Having discussed the financial challenges facing orchestras today and in the coming century, Mr. Fleishmann turned to a discussion of the marketing techniques and strategies developed and implemented by the Los Angeles Philharmonic under his direction. Some of these are:

* Extensive market research. The Los Angeles Philharmonic contracts with professional market research organizations to analyze both audience preferences and the demographics of ticket purchasers.

* Innovative promotions. An example of a promotional activity is including a discount coupon for concert tickets inside a CD of the Philharmonic.

* Programs for diversified audiences. In addition to diversifying the music in season subscription programs, the Los Angeles Philharmonic offers short subscriptions of combinations of three or four concerts.

* Community presence. Both orchestra members and conductors proactively make themselves appreciated and known in the community by performing wherever and whenever possible.

In discussing the importance of community presence, Mr. Fleishmann emphasized the need for orchestras to recognize that they are members of their communities. Orchestras should not consider themselves to be something lofty and set apart from the community. Rather, orchestras should strive to become accepted within their communities as an integral and essential part of community life.


After Mr. Fleishmann spoke passionately about orchestras' financial challenges and the value of effective marketing, he ended on a different note. In strong words, he told his audiences never to let the management and marketing of orchestras become ends in themselves. Mr. Fleishmann said that, at the Los Angeles Philharmonic, it was not uncommon for those involved to have to pause, remind themselves of the true purpose of their work, and then refocus their thoughts and efforts. What is truly important, said Mr. Fleishmann, is the music. How to preserve the music that so enriches our lives and inspires us, and how to promote and foster this treasure, for Mr. Fleishmann these are the goals that we must always keep before us.

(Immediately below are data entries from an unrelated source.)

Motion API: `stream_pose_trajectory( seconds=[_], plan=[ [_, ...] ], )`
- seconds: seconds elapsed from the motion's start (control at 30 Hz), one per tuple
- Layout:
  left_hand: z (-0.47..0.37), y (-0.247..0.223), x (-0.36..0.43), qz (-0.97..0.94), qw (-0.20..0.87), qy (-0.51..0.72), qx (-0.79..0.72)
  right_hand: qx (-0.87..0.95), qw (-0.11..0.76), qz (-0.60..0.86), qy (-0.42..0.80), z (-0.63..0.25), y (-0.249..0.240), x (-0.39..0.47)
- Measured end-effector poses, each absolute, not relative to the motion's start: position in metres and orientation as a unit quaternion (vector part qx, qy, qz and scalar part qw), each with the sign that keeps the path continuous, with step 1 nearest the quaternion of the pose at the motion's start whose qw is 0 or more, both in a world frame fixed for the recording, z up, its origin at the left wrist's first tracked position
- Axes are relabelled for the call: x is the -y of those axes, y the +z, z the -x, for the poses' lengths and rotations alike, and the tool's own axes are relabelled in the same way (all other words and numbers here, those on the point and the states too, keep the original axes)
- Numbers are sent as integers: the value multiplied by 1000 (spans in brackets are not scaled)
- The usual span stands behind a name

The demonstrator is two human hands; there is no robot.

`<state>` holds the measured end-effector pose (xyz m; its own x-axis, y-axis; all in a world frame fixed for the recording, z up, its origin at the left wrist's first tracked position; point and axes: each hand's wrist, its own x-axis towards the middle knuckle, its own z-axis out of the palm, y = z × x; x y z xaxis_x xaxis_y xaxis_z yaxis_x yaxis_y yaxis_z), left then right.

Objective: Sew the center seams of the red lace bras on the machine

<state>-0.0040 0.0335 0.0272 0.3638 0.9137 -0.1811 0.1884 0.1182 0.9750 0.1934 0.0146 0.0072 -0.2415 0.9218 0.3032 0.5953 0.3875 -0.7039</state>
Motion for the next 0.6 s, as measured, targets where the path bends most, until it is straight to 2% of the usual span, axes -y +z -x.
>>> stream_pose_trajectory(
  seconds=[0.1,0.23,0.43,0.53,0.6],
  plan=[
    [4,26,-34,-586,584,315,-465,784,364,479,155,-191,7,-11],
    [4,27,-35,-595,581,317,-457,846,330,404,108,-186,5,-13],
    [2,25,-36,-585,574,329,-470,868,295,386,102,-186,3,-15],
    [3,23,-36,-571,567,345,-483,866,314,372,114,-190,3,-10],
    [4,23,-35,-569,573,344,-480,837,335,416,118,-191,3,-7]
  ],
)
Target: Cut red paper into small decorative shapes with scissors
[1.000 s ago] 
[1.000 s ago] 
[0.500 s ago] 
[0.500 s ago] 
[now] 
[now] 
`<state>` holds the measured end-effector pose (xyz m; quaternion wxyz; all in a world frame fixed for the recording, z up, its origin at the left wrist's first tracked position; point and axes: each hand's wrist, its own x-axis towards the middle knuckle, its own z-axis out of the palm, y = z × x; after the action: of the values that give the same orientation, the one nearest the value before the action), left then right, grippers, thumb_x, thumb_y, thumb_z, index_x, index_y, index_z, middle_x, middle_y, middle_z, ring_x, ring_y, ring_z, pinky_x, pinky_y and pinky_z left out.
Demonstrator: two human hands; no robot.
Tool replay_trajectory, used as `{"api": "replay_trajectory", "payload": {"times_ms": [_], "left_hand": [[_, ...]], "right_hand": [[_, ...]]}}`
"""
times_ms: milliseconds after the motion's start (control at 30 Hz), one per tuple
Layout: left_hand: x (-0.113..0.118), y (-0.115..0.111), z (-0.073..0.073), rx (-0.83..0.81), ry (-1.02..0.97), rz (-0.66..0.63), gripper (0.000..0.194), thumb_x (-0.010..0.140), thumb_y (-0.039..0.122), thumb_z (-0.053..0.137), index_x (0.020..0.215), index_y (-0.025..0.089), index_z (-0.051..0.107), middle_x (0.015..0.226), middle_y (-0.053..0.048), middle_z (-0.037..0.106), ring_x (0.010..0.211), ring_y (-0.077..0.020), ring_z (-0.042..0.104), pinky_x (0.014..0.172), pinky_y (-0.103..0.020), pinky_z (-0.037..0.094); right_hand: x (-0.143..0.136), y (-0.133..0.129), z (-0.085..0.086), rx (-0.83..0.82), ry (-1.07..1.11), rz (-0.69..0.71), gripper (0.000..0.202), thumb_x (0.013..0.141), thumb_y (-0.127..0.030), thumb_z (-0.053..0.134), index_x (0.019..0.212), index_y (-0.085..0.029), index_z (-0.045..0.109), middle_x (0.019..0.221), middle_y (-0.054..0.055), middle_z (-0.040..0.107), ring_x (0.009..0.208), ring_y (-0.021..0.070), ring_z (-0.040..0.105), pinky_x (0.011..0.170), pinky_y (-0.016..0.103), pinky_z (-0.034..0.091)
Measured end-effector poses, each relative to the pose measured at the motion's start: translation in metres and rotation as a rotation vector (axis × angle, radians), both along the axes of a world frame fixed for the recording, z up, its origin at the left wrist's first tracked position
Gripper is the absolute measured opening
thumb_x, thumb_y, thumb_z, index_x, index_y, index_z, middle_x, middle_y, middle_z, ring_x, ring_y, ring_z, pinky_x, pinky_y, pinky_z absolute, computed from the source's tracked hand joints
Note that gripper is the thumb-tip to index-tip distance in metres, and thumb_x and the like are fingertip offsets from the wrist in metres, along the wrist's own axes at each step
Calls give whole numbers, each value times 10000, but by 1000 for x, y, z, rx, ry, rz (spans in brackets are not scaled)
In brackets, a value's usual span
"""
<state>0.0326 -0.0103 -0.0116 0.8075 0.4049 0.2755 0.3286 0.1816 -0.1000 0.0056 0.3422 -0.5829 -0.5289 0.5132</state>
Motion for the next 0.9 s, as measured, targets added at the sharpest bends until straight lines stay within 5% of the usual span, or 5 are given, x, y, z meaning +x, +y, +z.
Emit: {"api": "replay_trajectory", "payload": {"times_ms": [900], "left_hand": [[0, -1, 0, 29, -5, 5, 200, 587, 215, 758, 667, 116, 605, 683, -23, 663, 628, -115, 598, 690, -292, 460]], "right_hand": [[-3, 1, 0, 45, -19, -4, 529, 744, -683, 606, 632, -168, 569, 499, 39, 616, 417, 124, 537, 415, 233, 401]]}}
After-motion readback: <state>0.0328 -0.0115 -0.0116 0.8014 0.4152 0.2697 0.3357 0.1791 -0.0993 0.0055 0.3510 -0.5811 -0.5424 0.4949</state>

Mr. Fleishmann then added that orchestras should perform concerts with programs developed for children and young people. These are the audiences of tomorrow, and the Los Angeles Philharmonic takes its role in developing their interest very seriously. (In Japan, orchestras also travel to perform in schools. But these performances are done out of a sense of obligation, and it shows.) The Los Angeles Philharmonic prioritizes its concerts for children. Often, the Philharmonic's music director performs these concerts himself, and he does so for only 10~20% of his normal fee (an 80~90% discount!). In order to teach children to understand and love an orchestra, we need to give them the best, always. What is essential now is our dedicated focus on nurturing musical culture for the future.